▸ WHAT IS REQUIRED:
Only the lines from the start of the data below through the line that contains "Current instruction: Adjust" are to be copied, exactly and without pictures.

(Saved entries)
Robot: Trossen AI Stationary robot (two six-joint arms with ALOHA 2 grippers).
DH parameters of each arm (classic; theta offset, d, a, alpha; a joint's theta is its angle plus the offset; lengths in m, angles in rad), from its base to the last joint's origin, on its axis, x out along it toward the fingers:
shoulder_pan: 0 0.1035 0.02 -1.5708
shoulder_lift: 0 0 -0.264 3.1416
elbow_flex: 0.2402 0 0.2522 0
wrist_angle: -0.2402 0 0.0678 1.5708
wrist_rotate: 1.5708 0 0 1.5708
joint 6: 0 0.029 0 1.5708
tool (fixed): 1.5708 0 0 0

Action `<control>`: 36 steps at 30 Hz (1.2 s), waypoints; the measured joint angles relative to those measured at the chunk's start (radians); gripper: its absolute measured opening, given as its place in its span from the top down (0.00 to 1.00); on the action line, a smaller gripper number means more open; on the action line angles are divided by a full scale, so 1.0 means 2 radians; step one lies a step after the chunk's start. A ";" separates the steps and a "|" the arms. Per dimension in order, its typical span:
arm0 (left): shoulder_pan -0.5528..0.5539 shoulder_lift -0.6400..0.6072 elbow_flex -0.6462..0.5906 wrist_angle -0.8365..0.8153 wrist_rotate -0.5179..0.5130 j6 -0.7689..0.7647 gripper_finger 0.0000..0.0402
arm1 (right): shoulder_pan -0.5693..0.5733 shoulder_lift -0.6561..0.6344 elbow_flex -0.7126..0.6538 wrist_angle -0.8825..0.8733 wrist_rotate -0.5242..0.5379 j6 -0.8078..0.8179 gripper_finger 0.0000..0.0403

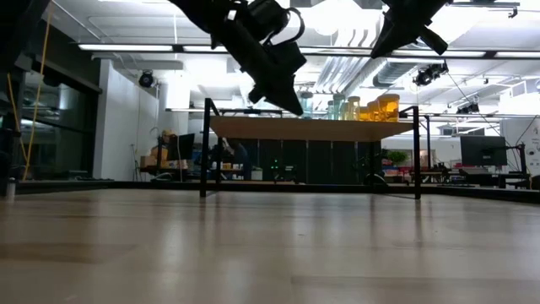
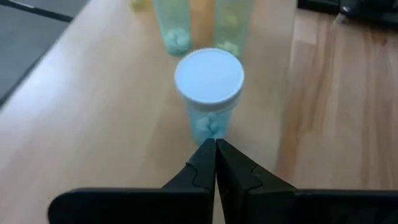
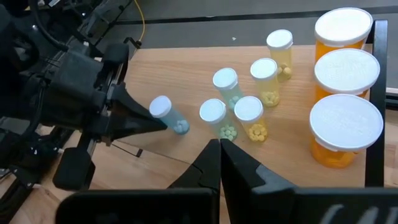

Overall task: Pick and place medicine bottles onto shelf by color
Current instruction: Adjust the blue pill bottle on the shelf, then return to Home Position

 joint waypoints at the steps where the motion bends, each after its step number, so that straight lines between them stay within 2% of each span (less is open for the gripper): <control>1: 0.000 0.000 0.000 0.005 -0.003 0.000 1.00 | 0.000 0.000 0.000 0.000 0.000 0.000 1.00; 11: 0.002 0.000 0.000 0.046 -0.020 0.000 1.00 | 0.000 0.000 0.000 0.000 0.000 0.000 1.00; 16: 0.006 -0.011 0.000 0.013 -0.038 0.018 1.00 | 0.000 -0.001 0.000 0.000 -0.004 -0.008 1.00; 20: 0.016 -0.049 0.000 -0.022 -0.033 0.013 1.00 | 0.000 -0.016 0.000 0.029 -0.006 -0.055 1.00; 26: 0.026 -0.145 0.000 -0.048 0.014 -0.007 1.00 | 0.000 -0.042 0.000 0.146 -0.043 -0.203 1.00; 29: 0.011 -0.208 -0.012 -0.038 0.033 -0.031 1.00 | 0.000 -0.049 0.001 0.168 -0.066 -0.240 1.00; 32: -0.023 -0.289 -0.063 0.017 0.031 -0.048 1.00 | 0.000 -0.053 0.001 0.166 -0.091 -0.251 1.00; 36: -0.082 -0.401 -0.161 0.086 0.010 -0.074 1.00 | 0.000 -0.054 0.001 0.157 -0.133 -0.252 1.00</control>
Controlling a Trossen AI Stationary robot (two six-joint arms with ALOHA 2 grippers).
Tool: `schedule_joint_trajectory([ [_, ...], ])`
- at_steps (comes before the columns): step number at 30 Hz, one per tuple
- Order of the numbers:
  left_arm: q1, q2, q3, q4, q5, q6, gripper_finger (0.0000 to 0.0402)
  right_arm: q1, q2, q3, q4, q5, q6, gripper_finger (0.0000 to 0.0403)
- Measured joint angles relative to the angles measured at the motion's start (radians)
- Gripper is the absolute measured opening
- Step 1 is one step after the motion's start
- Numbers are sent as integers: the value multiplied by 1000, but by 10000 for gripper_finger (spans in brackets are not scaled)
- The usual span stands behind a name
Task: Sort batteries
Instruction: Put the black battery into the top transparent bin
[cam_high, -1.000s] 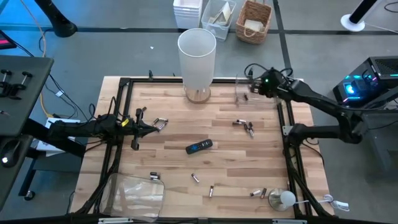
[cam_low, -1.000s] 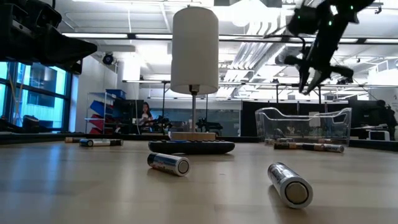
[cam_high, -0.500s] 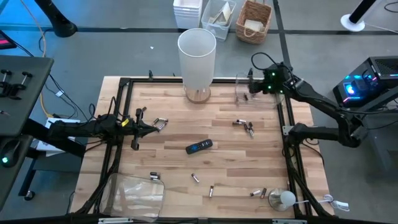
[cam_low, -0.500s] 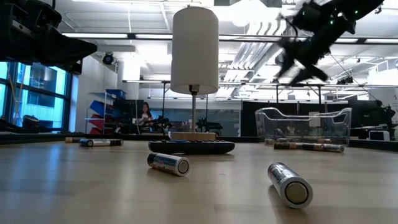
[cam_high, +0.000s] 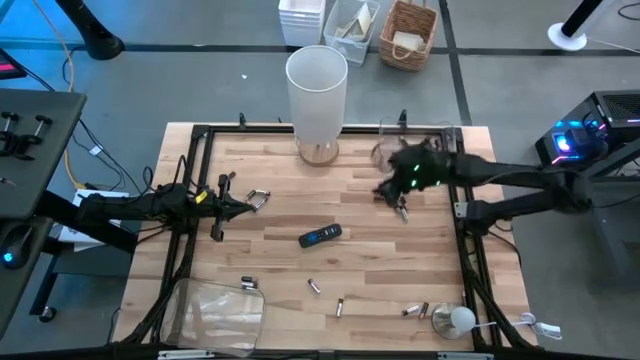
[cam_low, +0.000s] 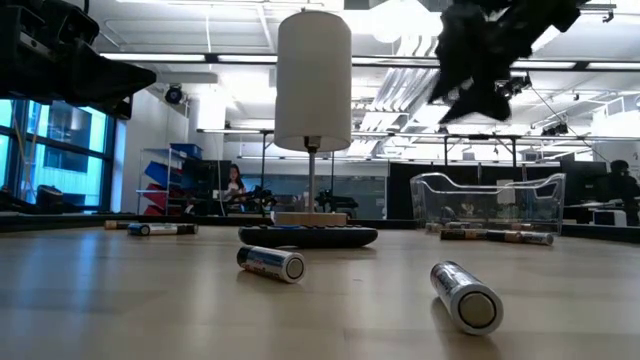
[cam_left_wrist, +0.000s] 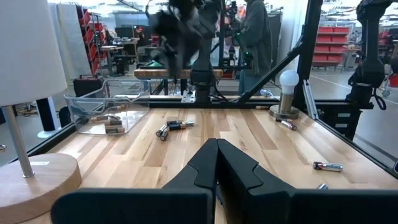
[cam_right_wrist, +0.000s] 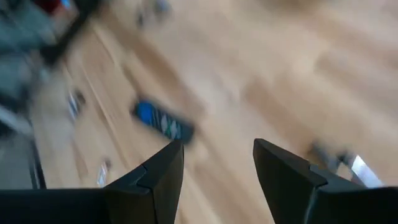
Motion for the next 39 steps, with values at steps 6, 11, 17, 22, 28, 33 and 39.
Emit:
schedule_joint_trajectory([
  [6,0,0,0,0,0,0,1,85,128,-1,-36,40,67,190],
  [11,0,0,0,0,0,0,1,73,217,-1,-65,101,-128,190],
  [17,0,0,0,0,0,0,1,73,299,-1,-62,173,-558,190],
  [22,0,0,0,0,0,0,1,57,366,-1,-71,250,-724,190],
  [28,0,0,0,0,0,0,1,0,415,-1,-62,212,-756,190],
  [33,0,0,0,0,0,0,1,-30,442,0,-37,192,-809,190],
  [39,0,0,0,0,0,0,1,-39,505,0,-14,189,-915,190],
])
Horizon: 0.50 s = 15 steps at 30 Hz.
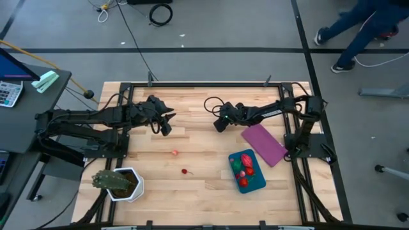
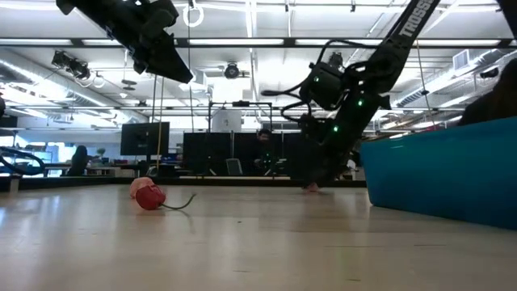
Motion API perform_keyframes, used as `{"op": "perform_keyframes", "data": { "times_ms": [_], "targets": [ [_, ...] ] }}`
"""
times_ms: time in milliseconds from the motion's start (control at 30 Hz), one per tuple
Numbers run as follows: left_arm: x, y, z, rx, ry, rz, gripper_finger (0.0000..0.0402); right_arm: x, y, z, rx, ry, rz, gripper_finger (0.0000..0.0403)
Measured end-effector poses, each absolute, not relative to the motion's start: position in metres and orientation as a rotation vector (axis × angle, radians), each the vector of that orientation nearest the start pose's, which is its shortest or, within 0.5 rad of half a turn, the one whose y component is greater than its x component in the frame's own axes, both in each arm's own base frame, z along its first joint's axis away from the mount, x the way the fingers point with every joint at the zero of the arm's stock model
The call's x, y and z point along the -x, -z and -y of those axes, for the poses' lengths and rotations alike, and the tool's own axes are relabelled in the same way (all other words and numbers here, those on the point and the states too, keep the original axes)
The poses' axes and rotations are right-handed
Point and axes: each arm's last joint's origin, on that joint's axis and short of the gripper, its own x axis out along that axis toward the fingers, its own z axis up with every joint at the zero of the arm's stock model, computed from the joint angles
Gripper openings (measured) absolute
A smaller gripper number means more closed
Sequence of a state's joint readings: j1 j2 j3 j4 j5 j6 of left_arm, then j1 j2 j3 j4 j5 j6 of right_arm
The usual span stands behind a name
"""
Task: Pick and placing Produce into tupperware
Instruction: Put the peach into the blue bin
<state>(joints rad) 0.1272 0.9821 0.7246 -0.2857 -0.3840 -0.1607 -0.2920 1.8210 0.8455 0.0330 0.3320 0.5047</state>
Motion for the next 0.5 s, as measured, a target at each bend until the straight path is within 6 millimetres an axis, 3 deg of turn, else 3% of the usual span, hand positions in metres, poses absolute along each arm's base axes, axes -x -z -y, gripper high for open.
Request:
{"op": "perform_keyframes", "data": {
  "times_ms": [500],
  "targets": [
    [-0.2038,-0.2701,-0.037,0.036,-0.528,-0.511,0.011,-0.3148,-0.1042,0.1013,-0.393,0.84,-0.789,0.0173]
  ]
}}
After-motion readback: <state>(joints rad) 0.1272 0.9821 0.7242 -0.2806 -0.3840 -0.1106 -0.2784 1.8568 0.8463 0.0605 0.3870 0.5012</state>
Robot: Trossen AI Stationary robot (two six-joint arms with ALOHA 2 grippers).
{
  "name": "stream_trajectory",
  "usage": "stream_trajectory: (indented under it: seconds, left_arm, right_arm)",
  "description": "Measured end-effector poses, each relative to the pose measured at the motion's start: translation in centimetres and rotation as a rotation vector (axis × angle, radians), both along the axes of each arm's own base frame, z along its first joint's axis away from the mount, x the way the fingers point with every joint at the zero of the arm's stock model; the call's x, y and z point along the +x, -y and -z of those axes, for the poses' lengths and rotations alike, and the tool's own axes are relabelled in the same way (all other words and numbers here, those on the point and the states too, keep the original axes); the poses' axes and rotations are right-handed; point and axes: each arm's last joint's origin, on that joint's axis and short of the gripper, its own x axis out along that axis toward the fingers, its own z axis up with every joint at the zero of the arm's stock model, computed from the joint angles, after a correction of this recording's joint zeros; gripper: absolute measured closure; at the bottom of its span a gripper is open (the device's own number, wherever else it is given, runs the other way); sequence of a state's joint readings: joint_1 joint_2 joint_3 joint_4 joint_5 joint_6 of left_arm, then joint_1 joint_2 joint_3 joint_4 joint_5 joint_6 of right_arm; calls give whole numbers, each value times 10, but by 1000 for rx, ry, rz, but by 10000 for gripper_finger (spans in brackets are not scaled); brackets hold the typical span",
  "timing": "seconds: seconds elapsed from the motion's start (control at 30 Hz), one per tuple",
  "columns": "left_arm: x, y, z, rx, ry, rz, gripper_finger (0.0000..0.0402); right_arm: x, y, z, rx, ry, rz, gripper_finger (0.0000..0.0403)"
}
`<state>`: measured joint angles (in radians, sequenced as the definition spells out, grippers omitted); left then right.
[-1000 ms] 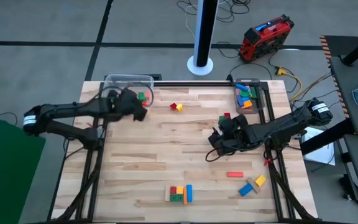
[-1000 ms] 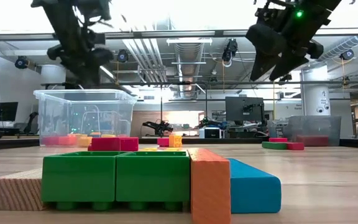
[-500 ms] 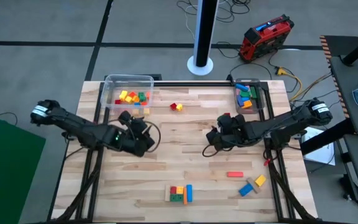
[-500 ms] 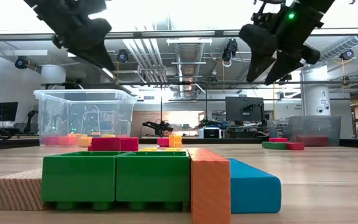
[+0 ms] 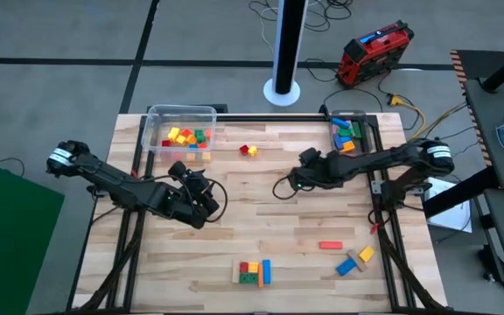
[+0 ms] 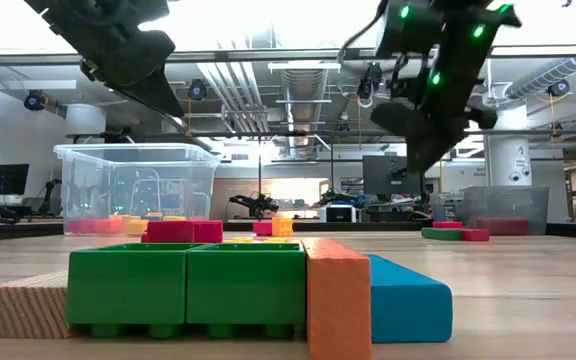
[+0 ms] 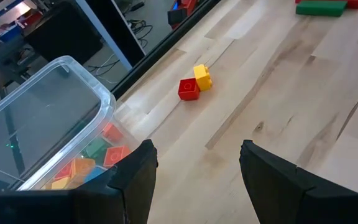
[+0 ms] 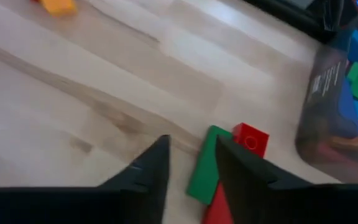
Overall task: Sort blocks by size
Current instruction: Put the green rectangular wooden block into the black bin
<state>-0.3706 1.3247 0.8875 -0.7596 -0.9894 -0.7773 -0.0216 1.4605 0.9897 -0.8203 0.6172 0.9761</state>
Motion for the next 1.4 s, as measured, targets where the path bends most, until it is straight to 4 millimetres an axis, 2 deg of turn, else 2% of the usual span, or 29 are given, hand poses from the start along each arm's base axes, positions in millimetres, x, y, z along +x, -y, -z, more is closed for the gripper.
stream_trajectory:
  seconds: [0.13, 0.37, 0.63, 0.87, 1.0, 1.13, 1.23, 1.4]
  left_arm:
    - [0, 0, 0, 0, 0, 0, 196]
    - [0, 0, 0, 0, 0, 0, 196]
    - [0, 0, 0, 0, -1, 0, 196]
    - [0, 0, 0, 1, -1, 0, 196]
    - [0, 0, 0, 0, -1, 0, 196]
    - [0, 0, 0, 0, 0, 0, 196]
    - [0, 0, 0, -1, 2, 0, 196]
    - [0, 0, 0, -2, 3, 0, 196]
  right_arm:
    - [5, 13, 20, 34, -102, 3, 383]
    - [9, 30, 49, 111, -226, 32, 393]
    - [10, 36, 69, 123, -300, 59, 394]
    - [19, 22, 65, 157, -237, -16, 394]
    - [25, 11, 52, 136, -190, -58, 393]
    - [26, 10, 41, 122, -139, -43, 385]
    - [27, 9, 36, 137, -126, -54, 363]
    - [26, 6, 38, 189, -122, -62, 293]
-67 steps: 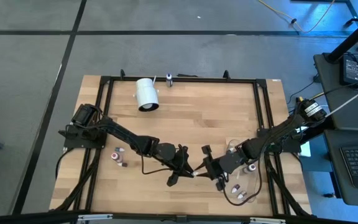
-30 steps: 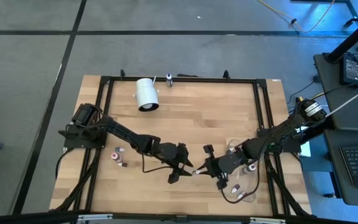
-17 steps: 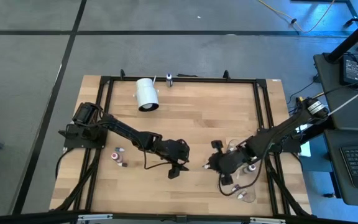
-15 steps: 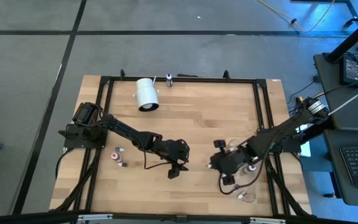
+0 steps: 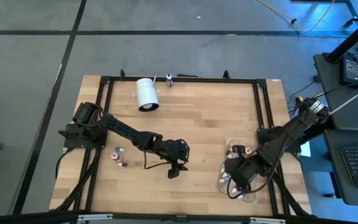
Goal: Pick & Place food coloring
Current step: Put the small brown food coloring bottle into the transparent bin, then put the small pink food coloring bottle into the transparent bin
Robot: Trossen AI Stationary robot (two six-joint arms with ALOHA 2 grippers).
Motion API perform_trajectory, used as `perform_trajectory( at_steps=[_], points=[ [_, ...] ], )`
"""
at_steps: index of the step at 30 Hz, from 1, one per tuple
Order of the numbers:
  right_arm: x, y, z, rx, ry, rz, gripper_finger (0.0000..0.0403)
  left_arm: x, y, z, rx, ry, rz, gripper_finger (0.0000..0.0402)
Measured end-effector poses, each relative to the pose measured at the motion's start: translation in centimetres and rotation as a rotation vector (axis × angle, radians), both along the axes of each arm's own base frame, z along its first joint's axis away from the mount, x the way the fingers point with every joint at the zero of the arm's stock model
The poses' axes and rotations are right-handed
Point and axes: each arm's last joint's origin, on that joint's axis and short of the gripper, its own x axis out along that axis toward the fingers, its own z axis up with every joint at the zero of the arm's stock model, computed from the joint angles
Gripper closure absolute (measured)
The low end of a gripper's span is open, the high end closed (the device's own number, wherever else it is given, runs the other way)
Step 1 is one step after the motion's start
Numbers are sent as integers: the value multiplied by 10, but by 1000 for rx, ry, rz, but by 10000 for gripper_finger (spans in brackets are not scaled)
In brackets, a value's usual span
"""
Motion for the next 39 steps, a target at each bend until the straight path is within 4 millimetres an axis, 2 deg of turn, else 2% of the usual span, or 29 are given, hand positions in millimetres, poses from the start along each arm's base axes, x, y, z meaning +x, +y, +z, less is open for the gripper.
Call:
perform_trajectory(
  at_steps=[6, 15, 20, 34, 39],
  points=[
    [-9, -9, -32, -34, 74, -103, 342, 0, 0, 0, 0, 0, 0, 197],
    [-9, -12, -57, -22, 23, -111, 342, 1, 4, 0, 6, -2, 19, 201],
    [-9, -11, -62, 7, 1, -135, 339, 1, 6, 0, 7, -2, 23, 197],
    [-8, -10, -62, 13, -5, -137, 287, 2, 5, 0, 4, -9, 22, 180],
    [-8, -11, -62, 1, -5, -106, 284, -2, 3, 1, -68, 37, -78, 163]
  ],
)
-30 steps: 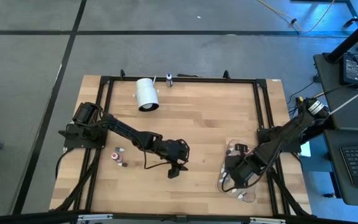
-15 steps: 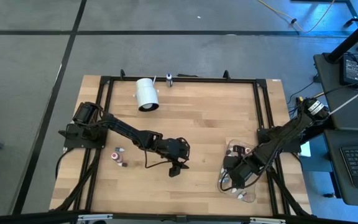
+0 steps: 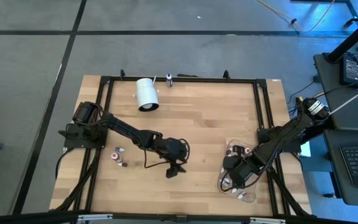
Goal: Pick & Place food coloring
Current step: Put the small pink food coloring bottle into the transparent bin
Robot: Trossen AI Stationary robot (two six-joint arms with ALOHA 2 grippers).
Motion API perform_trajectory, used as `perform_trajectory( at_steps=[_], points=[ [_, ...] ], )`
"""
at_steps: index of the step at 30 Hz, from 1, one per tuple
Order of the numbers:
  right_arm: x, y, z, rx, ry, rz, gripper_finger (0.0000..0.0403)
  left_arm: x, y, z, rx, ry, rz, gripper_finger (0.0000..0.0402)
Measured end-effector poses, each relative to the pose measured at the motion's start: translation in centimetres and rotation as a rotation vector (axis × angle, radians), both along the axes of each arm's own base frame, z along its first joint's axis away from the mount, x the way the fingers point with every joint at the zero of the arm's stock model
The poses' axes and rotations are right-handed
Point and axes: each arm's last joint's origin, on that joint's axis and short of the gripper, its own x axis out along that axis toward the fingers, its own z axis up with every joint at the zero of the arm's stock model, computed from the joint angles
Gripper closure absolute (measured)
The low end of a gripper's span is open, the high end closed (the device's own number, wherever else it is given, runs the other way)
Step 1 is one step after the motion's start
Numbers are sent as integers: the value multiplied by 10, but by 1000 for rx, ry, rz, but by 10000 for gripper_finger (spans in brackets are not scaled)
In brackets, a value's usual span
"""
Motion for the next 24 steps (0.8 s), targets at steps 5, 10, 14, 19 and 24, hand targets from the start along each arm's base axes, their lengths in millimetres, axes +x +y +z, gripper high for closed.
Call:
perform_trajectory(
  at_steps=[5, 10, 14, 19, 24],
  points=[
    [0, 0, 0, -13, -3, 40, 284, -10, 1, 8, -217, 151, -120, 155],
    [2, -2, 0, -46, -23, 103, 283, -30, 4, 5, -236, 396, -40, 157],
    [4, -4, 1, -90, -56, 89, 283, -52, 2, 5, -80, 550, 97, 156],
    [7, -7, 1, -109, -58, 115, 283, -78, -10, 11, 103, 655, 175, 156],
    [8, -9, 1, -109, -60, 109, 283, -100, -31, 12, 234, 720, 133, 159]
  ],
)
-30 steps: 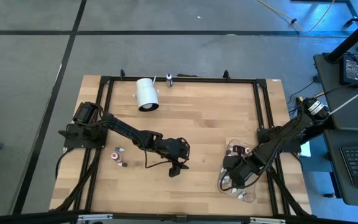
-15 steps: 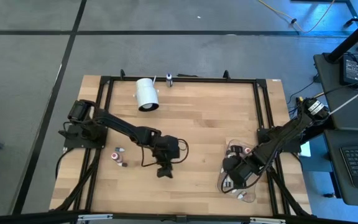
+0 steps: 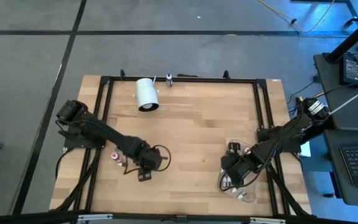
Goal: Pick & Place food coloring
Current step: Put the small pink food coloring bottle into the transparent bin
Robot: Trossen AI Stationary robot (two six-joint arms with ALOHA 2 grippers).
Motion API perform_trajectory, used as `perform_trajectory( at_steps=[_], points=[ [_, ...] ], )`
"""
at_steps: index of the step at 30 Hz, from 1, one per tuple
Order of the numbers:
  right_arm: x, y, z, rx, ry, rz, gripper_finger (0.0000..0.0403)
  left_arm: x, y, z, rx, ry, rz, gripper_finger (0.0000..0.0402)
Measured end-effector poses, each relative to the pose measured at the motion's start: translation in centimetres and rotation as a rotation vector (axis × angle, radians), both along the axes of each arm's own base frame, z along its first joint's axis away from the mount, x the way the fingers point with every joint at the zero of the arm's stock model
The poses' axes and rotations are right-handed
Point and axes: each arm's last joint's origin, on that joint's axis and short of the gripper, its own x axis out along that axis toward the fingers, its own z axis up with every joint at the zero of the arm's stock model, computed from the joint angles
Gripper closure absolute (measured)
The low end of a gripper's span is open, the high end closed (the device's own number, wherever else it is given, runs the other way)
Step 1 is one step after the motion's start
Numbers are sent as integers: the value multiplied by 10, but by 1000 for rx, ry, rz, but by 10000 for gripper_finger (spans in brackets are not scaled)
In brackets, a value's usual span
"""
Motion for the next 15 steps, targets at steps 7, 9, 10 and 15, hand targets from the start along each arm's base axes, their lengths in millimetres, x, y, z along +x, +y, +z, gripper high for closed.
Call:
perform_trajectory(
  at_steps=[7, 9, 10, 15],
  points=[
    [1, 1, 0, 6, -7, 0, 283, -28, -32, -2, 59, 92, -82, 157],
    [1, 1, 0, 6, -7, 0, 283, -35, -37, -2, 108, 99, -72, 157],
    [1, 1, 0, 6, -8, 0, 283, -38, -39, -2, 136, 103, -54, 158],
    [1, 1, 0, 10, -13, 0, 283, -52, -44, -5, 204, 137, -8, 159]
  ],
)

▸ EXPECTED ANSWER:
Robot: Trossen AI Stationary robot (two six-joint arms with ALOHA 2 grippers).
DH parameters of each arm (classic; theta offset, d, a, alpha; a joint's theta is its angle plus the offset; lengths in m, angles in rad), from its base to the last joint's origin, on its axis, x out along it toward the fingers:
shoulder_pan: 0 0.1035 0.02 -1.5708
shoulder_lift: 0 0 -0.264 3.1416
elbow_flex: 0.2402 0 0.2522 0
wrist_angle: -0.2402 0 0.0678 1.5708
wrist_rotate: 1.5708 0 0 1.5708
joint 6: 0 0.029 0 1.5708
tool (fixed): 1.5708 0 0 0

Action `<control>`: 36 steps at 30 Hz (1.2 s), waypoints; the measured joint angles relative to those measured at the chunk's start (radians); gripper: its absolute measured opening, given as its place in its span from the top down (0.00 to 1.00); on the action line, a smaller gripper number means more open; on the action line angles are divided by a full scale, so 1.0 means 2 radians; step one lies a step after the chunk's start. A ";" separates the steps and a "|" the arms. Per dimension in order, its typical span:
arm0 (left): shoulder_pan -0.5528..0.5539 shoulder_lift -0.6400..0.6072 elbow_flex -0.6462..0.5906 wrist_angle -0.8365..0.8153 wrist_rotate -0.5179..0.5130 j6 -0.7689..0.7647 gripper_finger 0.0000..0.0402
arm1 (right): shoulder_pan -0.5693..0.5733 shoulder_lift -0.6561..0.6344 elbow_flex -0.7126..0.6538 wrist_angle -0.8825..0.8733 wrist_rotate -0.5242..0.5379 j6 -0.8078..0.8179 gripper_finger 0.0000..0.0403


Overall task: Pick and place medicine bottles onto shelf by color
Current instruction: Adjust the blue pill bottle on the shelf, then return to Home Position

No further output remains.